**Provided material:**
****************************************
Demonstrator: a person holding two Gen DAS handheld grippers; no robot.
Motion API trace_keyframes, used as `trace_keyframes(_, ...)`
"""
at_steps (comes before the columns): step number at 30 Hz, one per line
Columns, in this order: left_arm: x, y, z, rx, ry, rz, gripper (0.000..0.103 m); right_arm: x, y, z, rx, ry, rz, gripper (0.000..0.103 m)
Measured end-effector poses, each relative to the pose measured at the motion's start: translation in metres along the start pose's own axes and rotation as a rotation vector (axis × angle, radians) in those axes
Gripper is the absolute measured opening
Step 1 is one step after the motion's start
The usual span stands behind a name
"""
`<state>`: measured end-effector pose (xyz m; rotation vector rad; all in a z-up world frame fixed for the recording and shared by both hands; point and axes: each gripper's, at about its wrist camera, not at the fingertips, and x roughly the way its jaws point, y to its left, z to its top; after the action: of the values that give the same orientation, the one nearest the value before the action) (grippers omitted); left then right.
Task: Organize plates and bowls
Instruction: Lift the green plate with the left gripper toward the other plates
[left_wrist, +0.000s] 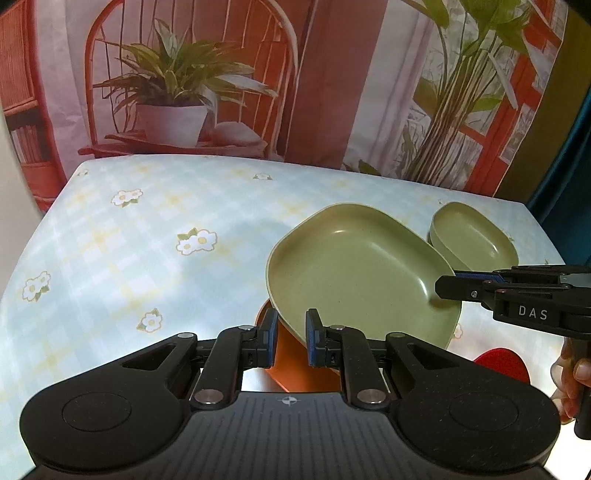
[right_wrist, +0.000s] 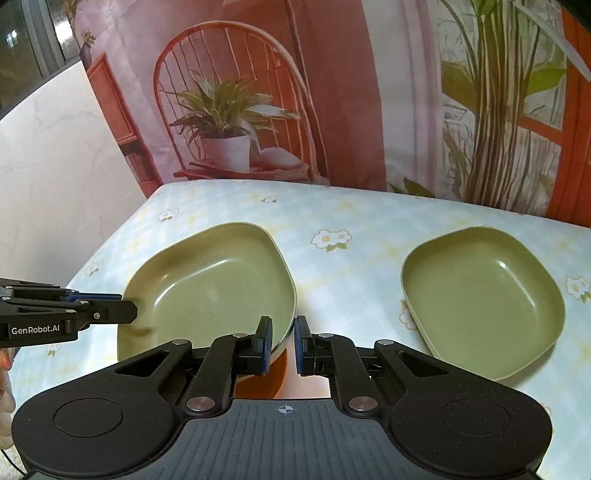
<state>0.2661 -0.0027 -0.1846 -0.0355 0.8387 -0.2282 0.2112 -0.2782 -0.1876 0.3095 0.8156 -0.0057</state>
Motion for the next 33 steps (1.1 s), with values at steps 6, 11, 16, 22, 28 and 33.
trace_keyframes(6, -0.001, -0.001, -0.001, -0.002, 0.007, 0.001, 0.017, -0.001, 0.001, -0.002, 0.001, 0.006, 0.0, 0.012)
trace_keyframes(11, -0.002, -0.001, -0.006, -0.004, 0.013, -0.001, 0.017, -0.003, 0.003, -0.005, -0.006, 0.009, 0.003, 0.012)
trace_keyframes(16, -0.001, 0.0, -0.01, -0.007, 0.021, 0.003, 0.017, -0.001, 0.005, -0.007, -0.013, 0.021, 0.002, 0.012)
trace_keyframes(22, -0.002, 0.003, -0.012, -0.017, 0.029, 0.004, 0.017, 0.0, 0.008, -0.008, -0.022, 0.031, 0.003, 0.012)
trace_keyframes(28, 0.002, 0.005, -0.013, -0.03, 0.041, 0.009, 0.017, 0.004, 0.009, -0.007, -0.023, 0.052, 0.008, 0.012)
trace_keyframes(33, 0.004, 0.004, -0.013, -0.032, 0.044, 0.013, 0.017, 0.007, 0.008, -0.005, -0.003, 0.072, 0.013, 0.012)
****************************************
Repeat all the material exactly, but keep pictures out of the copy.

**The completed task:**
Demonstrator: a person holding two Gen DAS handheld grippers; no robot.
Motion API trace_keyframes, used as `trace_keyframes(_, ...)`
"""
at_steps (comes before the columns): step number at 30 Hz, one per line
Columns, in this order: left_arm: x, y, z, rx, ry, rz, gripper (0.000..0.103 m); right_arm: x, y, z, rx, ry, rz, gripper (0.000..0.103 m)
Measured end-effector poses, each relative to the pose measured at the motion's start: translation in metres along the start pose's own axes and rotation as a rotation vector (axis × angle, radians) in those axes
Gripper is the absolute measured opening
Step 1 is one step after the motion's start
The usual span stands behind a name
"""
`<state>`: measured end-effector pose (xyz m; rotation vector rad; all in a z-up world frame fixed for the recording and shared by both hands; point and axes: each gripper's, at about its wrist camera, not at the fingertips, and x roughly the way its jaws point, y to its left, z to its top; after the action: of the values that give the same orientation, the one nearest the value before the action) (grippers omitted); left then right.
Task: Organize plates and bowls
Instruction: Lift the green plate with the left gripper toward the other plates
[left_wrist, +0.000s] 
[right_wrist, +0.000s] 
<state>0.2661 -0.0027 -0.1846 -0.0355 0.8387 -0.2282 0.2112 -0.2782 -0.1876 0.3095 0.8156 -0.0057</state>
Motion for the next 33 steps (1.1 s), with values at steps 6, 11, 16, 22, 28 and 33.
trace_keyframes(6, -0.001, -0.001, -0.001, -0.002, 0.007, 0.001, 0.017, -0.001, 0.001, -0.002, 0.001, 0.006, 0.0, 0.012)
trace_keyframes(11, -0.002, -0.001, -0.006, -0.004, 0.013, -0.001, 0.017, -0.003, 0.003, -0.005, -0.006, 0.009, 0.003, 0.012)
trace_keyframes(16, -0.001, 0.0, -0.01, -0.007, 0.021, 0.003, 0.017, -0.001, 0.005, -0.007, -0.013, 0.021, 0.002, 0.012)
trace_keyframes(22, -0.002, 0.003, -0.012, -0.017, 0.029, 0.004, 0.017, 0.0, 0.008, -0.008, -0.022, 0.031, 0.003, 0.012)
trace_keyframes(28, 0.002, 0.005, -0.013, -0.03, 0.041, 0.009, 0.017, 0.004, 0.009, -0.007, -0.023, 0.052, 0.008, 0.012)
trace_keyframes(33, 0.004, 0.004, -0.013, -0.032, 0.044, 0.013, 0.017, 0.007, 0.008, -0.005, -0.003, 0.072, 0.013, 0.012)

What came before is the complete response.